Além disso, e talvez o que fosse verdadeiramente antirrevolucionário, foi o início de uma campanha de divisão e tomada de organizações e movimentos sociais, executada por meio do mencionado discurso de renovação e da intervenção policial que, com gases e cassetetes, em diferentes eventos sindicais, forçou a tomada de suas direções por líderes pró-governamentais, que terminaram impondo-se legalmente por meio do controle e subordinação da Central Operária Boliviana (COB) – órgão que certifica todas as direções sindicais em nível nacional e cuja liderança já havia se subordinado ao Executivo.
Isso resultou em um golpe certeiro contra as organizações e movimentos sociais que vinham da crise de 2019, aprofundando-a e fazendo com que perdessem seu papel de sujeitos políticos do Processo de Mudança, retornando a uma representação folclórica, sem capacidade criativa ou de articulação. Ou seja, desfez-se o chamado bloco popular revolucionário que propiciou o próprio Processo de Mudança. Embora existam remanescentes das organizações e movimentos sociais, poucos restaram com capacidade política, reflexão e proposta própria e, sobretudo, capacidade de mobilização.
No entanto, a divergência de Choquehuanca com Evo, que o presidente Luis Arce apoiou primeiro com silêncio e depois com todo o poder e o dinheiro do Estado, não se apresentava como ideológica, pois não se diferenciavam do projeto de Evo nem das premissas do Processo de Mudança, ainda que Choquehuanca, solitário e apoiado por um punhado de intelectuais pró-“indigenistas” ou “indianistas”, soltasse frases como “o condor levanta voo somente quando sua asa direita está em perfeito equilíbrio com sua asa esquerda” (sic), ou que o projeto era de “complementariedade”, ou uma proposta ininteligível de “descolonização”, todas dirigidas à negação das teses marxistas e da necessidade de superação do capitalismo. Em todo caso, uma perspectiva liberal.
“Evismo” x Burguesia nativa
No entanto, a proposta dos opositores a Evo não representava uma superação do que eles qualificaram como “evismo”; não propuseram políticas mais radicais e, em todo caso, o governo foi abrindo espaço para a burguesia nativa em detrimento dos setores populares.
A esse cenário somou-se uma guerra jurídica contra todos os opositores ao governo, especialmente contra Evo Morales, razão pela qual, sem precedentes e de maneira ardilosa, articulou-se um esquema repressivo e de perseguição sob o braço judicial.
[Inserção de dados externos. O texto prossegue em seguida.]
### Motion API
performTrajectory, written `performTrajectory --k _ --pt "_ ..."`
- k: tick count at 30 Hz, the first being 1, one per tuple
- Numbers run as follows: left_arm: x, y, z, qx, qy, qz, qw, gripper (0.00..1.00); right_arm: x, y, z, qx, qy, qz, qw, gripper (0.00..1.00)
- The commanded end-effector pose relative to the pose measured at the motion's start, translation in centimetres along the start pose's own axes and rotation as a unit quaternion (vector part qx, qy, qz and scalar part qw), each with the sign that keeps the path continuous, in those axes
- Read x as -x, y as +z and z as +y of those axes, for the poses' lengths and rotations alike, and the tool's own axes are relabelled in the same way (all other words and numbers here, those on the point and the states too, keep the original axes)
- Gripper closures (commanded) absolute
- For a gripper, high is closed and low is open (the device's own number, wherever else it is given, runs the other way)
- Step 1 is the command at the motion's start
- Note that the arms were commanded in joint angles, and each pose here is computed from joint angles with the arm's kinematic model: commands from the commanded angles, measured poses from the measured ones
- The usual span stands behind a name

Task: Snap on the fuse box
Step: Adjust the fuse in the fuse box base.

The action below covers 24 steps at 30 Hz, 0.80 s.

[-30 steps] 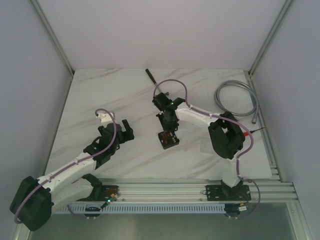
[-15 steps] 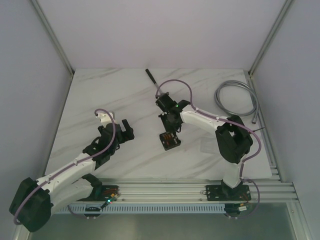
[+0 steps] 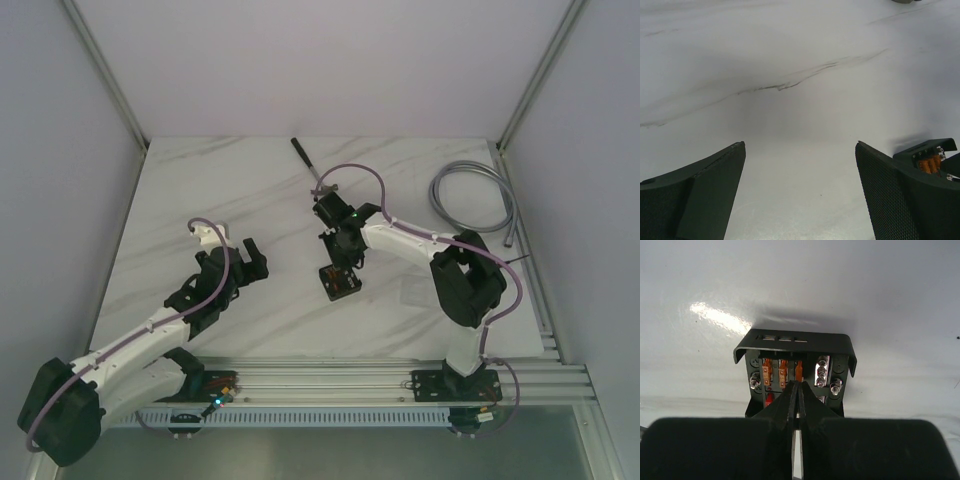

Primeiro, os magistrados do Tribunal Constitucional Plurinacional (TCP) se autoprorrogaram, instância à qual chegaram controvérsias-chave da vida política e democrática do país, incluindo o próprio prorroguismo que, violando a Constituição Política do Estado (CPE), os autoprorrogados burlaram, sendo juízes e parte para “legalizar” sua prorrogação.
Prisão de dirigentes populares na Bolívia remonta à ditadura
Além disso, em uma manobra absurda e irreal, terminaram retirando a sigla do partido de Evo Morales e seus partidários, enquanto desencadeavam, com o Ministério Público e uma rede de juízes, a criminalização da manifestação social e a proscrição do direito à livre expressão, quase como nos tempos da ditadura militar.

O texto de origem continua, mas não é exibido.